*** Stored data Section Begins ***

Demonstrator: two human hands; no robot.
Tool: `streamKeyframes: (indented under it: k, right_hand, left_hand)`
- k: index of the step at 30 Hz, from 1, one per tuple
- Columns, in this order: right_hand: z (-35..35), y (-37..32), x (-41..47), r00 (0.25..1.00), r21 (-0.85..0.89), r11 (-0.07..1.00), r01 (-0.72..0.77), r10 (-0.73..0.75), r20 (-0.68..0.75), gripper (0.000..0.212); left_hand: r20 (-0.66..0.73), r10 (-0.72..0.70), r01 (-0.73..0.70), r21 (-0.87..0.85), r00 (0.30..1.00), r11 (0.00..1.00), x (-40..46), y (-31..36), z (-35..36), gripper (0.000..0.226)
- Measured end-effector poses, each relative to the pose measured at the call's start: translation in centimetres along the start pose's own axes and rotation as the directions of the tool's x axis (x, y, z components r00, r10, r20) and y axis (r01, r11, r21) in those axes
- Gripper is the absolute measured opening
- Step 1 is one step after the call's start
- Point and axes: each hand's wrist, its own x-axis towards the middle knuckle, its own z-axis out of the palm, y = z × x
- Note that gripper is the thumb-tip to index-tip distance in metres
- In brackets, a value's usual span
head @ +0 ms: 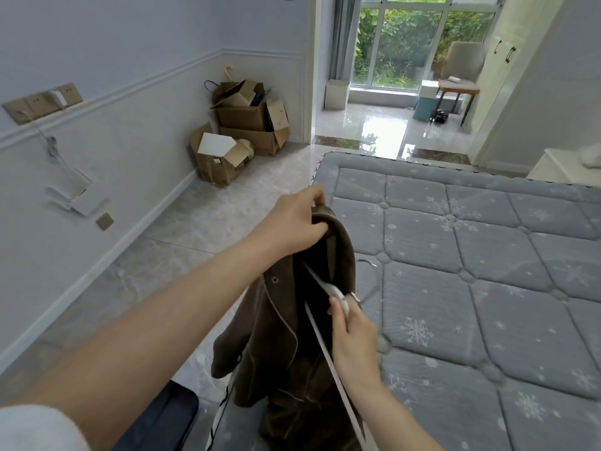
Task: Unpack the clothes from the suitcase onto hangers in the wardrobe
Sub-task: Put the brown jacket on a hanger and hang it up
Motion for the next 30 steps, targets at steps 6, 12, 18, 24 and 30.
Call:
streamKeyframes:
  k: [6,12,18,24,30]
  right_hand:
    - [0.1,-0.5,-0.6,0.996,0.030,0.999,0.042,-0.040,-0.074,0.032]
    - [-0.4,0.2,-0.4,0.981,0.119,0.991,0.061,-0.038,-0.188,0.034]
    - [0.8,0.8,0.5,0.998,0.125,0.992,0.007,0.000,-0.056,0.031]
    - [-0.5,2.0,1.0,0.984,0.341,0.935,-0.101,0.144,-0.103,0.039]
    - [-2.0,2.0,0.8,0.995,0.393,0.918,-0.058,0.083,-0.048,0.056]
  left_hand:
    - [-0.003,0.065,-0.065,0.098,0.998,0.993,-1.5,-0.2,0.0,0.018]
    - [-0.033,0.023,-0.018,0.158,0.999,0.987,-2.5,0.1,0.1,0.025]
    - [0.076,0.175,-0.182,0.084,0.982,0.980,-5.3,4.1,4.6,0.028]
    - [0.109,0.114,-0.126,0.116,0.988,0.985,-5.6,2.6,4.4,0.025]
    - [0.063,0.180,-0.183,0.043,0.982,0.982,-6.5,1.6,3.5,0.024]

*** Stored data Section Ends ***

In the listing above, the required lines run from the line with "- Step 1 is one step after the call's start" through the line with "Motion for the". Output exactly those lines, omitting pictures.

**Written solution:**
- Step 1 is one step after the call's start
- Point and axes: each hand's wrist, its own x-axis towards the middle knuckle, its own z-axis out of the palm, y = z × x
- Note that gripper is the thumb-tip to index-tip distance in metres
- In brackets, a value's usual span
head @ +0 ms: 
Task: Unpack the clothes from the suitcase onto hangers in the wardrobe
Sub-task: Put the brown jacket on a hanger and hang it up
Motion for the next 30 steps, targets at steps 6, 12, 18, 24 and 30.

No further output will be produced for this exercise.